• Your instructions: Provide only the number of lines in the listing that contain the word "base".

- Opening Delimiter -

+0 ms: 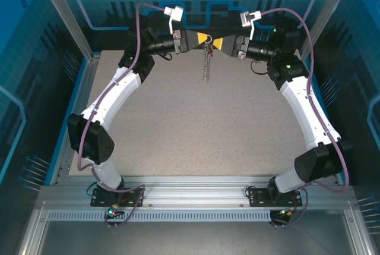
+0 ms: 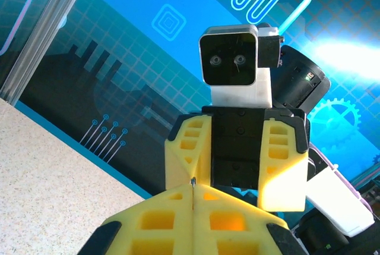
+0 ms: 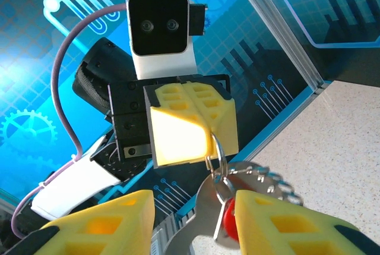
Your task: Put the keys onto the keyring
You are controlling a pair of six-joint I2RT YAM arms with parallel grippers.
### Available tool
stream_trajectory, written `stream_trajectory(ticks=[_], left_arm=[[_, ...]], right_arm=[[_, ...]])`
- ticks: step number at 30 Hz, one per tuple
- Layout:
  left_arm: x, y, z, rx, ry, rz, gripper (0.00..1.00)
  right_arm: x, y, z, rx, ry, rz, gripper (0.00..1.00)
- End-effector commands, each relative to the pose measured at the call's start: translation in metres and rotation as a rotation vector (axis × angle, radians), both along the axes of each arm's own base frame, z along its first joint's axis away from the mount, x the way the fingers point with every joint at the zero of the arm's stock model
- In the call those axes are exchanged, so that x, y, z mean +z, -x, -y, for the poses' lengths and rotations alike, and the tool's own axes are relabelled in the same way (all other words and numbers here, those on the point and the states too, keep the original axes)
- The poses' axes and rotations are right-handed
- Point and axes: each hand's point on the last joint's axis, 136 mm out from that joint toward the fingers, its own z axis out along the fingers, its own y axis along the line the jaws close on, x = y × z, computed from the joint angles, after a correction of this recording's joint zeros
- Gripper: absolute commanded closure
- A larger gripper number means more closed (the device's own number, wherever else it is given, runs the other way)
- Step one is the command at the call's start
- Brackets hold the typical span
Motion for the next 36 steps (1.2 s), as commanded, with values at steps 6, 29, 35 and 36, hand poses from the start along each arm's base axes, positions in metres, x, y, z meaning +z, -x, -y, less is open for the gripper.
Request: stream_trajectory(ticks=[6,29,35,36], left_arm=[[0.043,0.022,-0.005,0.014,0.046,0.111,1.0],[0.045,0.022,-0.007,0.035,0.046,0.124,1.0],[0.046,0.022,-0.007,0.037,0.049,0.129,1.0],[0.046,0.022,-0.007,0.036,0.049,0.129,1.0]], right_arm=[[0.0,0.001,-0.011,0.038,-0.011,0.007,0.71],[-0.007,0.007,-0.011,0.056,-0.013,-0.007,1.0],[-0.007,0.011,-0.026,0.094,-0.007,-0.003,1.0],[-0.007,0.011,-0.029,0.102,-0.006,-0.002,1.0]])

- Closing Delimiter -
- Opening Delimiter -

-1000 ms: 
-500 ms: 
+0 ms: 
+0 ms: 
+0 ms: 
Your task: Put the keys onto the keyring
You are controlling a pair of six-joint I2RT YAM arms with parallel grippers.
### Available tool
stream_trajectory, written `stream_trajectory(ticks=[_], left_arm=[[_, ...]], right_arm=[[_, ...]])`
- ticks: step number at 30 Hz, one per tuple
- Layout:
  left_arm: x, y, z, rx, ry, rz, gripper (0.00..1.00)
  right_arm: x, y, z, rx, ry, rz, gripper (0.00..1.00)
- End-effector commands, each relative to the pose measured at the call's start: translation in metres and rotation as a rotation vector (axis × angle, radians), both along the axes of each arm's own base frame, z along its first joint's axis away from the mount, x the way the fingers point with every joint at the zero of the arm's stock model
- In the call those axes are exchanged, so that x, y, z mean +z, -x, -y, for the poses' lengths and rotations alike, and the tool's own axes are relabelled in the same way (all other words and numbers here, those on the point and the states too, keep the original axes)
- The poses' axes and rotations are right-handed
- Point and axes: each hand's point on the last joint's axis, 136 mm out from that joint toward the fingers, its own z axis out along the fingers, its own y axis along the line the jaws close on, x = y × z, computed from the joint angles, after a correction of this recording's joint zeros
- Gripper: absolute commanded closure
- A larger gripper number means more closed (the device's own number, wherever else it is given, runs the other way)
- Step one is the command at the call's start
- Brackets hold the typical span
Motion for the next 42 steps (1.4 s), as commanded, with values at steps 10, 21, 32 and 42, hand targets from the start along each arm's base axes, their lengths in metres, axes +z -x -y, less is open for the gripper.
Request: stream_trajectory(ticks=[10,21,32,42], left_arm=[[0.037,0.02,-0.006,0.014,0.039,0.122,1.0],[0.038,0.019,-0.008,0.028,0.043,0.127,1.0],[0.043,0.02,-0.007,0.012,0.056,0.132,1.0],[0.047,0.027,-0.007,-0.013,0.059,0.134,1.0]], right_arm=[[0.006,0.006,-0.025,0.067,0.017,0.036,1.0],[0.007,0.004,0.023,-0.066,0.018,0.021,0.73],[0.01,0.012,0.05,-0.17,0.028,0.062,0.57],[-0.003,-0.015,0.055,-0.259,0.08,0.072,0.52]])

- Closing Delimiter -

• Your response: 4